I also found one project that tries to predict BMI based on full body photos. This could be used with surveillance camera footage, for example.
Some larger projects are less clear cut. I'm still not sure what this project is about:
It seems to analyse the text people post on Instragram to pick out mysoginist comments. But then it seems to also analyse the pictures to determine BMI and.. clothing of the people making the mysogenist comments. But.. why?
Data science or data horoscope?
As we come to the end of this safari, I hope I've been able to show how a lot of these creations exhibit questionable design choices, and how they're often trained on whatever data could be scraped together. Some scientists worry that the practices that are concidered normal in "data science" could eventually give actual science a bad name. It's the reason I put the word "data scientist" in brackets nowadays
A lot of the developers do acknowledge the limitations of their work. As I looked through the code of these projects I noticed a lot of small comments where the developers complain about or acknowledge the limitations. For example, they might mention that it greatly matters how the photo is lit, if it's cropped, if it's tilted or it's photographed from the front or a bit off to the side. Or they might point out it won't work as well if you are black or Chinese.
Furthermore, most of these projects bolt the BMI prediction part on top of more generic face detection algorithms, and many of those offer very poor face detection for minorities or certain ethnicities to begin with.
In my opinion these BMI predictions should be taken as seriously as a horoscope prediction.
Some of these projects are used for lighthearted fun, such as apps that predict your life expectancy based on your predicted BMI. But the reality is that these 'educated guesses' are often taken very seriously. For example by insurers and pension funds. There are a wide range of companies that cater to them.
A call for a BMI prediction algorithm by the Indian company MillionEyes.

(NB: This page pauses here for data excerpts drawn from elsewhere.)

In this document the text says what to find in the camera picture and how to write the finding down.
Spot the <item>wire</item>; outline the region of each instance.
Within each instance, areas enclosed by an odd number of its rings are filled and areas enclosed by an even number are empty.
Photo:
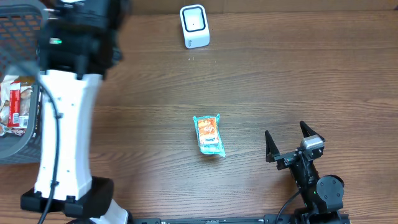
[[[284,206],[282,206],[282,208],[280,208],[278,216],[276,216],[275,224],[278,224],[279,217],[282,214],[282,212],[285,210],[286,206],[290,204],[300,193],[301,191],[299,190],[296,194],[294,194],[291,198],[288,199],[288,201],[284,204]]]
[[[304,162],[304,156],[303,154],[300,155],[301,158],[301,163],[303,164],[303,170],[304,170],[304,176],[305,176],[305,182],[304,182],[304,186],[302,186],[302,188],[306,188],[308,185],[308,181],[310,180],[309,174],[308,174],[308,170],[307,167],[305,166],[305,162]]]
[[[31,74],[28,69],[25,68],[25,66],[18,64],[18,67],[25,73],[25,74]],[[55,159],[54,159],[54,168],[53,168],[53,172],[52,172],[52,181],[51,181],[51,189],[50,189],[50,195],[48,197],[47,200],[47,204],[45,205],[44,211],[42,216],[40,217],[40,220],[38,222],[38,224],[43,224],[45,217],[47,216],[47,214],[50,211],[50,207],[51,207],[51,203],[52,200],[54,198],[54,193],[55,193],[55,187],[58,185],[57,182],[57,172],[58,172],[58,161],[59,161],[59,154],[60,154],[60,121],[59,119],[61,118],[61,116],[58,113],[58,109],[57,106],[55,104],[55,100],[54,97],[52,96],[52,94],[48,91],[48,89],[43,85],[43,83],[40,81],[39,76],[35,76],[35,80],[36,82],[39,84],[39,87],[41,87],[44,91],[45,94],[47,94],[47,96],[49,97],[50,103],[52,105],[52,108],[54,110],[54,114],[55,114]]]

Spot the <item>green led light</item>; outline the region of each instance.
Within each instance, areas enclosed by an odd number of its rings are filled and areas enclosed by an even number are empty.
[[[58,38],[50,38],[50,44],[62,44],[62,40]]]

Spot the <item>orange snack package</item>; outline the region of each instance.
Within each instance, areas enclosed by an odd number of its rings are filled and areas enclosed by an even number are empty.
[[[221,155],[225,157],[223,142],[218,131],[220,114],[217,116],[193,117],[198,136],[198,145],[203,154]]]

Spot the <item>teal wrapper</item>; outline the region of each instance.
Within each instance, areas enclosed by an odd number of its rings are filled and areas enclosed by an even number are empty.
[[[193,117],[193,122],[195,123],[195,130],[197,132],[197,138],[198,138],[198,146],[200,148],[200,152],[203,154],[208,154],[208,155],[221,155],[225,157],[225,150],[224,150],[224,145],[221,140],[220,136],[220,130],[217,130],[218,133],[218,144],[200,144],[200,135],[199,135],[199,127],[198,127],[198,121],[201,119],[210,119],[210,118],[216,118],[216,123],[217,123],[217,128],[218,128],[218,123],[220,121],[220,114],[217,116],[203,116],[197,118],[196,116]]]

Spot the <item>red package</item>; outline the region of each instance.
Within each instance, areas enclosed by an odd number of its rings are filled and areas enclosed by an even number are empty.
[[[8,127],[19,127],[19,108],[21,102],[21,83],[11,83],[10,87],[10,112],[8,116]]]

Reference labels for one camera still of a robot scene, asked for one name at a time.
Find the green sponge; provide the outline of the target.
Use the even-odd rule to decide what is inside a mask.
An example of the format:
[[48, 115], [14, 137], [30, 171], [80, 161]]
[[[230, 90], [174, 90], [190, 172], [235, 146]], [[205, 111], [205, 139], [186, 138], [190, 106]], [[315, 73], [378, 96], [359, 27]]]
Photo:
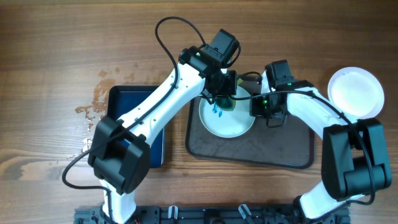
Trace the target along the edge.
[[236, 106], [236, 101], [229, 96], [216, 96], [215, 103], [223, 111], [233, 111]]

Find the white plate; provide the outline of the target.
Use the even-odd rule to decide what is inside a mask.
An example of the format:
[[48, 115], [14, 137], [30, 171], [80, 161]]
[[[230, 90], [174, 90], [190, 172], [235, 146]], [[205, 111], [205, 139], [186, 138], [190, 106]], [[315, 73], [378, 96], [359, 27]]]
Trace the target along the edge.
[[205, 99], [199, 103], [199, 117], [204, 127], [221, 138], [235, 138], [246, 133], [254, 124], [249, 114], [249, 100], [236, 101], [234, 110], [225, 111], [218, 105], [210, 105]]
[[363, 68], [345, 67], [338, 70], [330, 78], [327, 92], [335, 106], [361, 119], [377, 116], [384, 107], [382, 85]]

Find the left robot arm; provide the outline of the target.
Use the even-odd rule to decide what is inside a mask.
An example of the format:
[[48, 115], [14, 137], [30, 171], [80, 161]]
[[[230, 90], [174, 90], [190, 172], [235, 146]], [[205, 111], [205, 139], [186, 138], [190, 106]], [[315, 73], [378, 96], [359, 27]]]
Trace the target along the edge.
[[184, 49], [169, 77], [148, 98], [118, 119], [105, 116], [95, 129], [88, 163], [104, 187], [104, 219], [126, 223], [136, 210], [134, 191], [150, 168], [150, 146], [164, 126], [190, 100], [236, 93], [229, 61], [241, 47], [221, 29], [210, 44]]

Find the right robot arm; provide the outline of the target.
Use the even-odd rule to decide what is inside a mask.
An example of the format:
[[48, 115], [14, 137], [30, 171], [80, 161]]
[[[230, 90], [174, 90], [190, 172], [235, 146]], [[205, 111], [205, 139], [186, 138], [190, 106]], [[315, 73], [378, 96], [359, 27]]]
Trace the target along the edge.
[[296, 80], [286, 60], [266, 65], [262, 90], [251, 96], [251, 115], [295, 116], [322, 139], [322, 180], [297, 197], [295, 218], [323, 221], [352, 203], [370, 205], [392, 184], [382, 124], [376, 118], [344, 114], [306, 80]]

I suspect a lot of end-customers that want to implement these BMI prediction algorithms have inflated expectations. The pitch that "data science" could automate some of their work, and make "more objective" decisions is understandably seductive. Calling these capabilities "artificial intelligence" is part of that seduction. But it's giving these algorithms way too much credit.
Instead of "AI" we should call these creations what they really are: "statistics on steroids".

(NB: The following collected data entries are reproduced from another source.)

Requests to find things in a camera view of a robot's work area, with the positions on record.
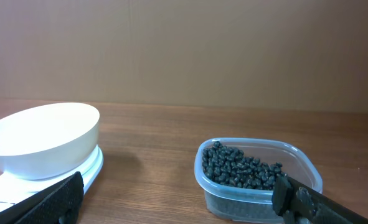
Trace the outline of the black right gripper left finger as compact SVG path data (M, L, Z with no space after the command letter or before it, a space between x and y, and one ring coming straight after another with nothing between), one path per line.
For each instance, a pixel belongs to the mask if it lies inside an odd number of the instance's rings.
M0 212L0 224L76 224L84 196L80 172Z

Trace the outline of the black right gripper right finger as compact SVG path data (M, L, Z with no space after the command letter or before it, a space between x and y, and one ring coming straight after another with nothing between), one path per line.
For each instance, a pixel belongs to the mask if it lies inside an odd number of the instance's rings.
M368 224L367 218L288 176L276 179L271 201L285 223Z

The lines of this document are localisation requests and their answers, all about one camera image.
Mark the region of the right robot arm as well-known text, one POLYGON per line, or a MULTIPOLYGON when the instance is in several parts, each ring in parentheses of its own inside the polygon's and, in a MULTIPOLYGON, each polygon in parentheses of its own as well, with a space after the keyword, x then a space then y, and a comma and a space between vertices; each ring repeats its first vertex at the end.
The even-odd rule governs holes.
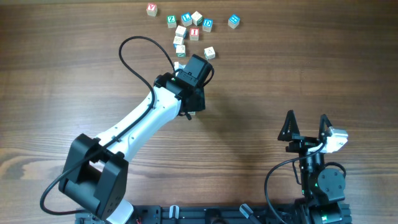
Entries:
POLYGON ((289 110, 278 140, 288 142, 287 152, 297 153, 303 198, 293 205, 296 223, 342 223, 345 199, 345 168, 337 162, 325 162, 325 154, 339 151, 348 142, 348 133, 336 129, 321 115, 318 137, 302 136, 294 112, 289 110))

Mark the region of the white block green Z side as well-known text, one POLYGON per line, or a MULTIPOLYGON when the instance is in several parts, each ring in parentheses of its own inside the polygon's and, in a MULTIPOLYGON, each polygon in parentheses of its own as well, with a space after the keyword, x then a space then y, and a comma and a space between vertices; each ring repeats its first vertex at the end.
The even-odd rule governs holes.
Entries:
POLYGON ((176 45, 175 52, 177 57, 186 57, 186 47, 184 45, 176 45))

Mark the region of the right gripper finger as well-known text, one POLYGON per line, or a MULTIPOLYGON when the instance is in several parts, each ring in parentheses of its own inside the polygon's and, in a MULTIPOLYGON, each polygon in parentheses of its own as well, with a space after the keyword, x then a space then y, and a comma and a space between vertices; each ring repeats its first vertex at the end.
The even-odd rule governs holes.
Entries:
POLYGON ((332 124, 330 120, 328 119, 326 114, 323 114, 320 116, 320 126, 319 126, 319 132, 318 132, 318 140, 320 142, 326 142, 327 137, 330 135, 329 133, 329 127, 331 127, 332 124))
POLYGON ((277 137, 278 141, 293 141, 300 138, 300 131, 293 110, 287 112, 284 125, 277 137))

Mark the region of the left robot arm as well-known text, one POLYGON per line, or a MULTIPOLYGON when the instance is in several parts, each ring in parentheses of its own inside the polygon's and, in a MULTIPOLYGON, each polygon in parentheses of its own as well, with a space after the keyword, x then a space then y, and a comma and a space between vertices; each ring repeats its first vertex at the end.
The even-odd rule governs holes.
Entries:
POLYGON ((85 213, 108 223, 127 223, 136 211, 124 199, 129 163, 165 124, 205 109, 204 87, 213 66, 193 55, 175 73, 159 75, 152 92, 118 124, 95 138, 76 137, 69 149, 58 189, 85 213))

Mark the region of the white block letter A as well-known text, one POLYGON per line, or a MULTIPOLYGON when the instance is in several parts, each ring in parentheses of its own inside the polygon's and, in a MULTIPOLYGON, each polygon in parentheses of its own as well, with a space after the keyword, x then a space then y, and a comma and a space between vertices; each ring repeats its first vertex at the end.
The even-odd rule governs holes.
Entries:
POLYGON ((205 58, 211 60, 216 57, 216 53, 213 47, 207 47, 204 49, 205 58))

As a society we've come to understand the limitations of statistics. Once hailed as a revolutionary technology, we now joke about "lies, damn lies, and statistics". Our understanding of machine learning will need to go through a similar cool down period, after which more nuanced visions will prevail.
Awareness is growing at a snails pace though, and I can think of a couple of reasons why. Aside from the blinding hype, one important issue is that questionable algorithms can still make these companies money. An algorithm that is correct 70% of the time can be very profitable. At the same time those 30% bad predictions might have very real consequences - being unfairly denied health insurance for example. Too often these issues are shrugged off as 'temporary glitches' that will surely be fixed as the technology marches on. Or, more cynically, they are labeled as acceptable collateral damage.
That is, if the issues come to light at all. For now, the hidden cost of our data driven world remains mostly hidden, simply because most of us don't realize when we are algorithmically judged in the first place. I suspect it's part of why there's still so little uproar when a "computer says no": we don't know.
But as you can see, the signals are there. On Github.
Part 2 of this research report looks at all the questionable choices I had to make while designing my own BMI prediction algorithm.
If you'd like to go on your own "Github Safari", simply use Github's search function. Type 'face' followed by a trait you're interested in, and see for yourself how deep the rabbit hole goes.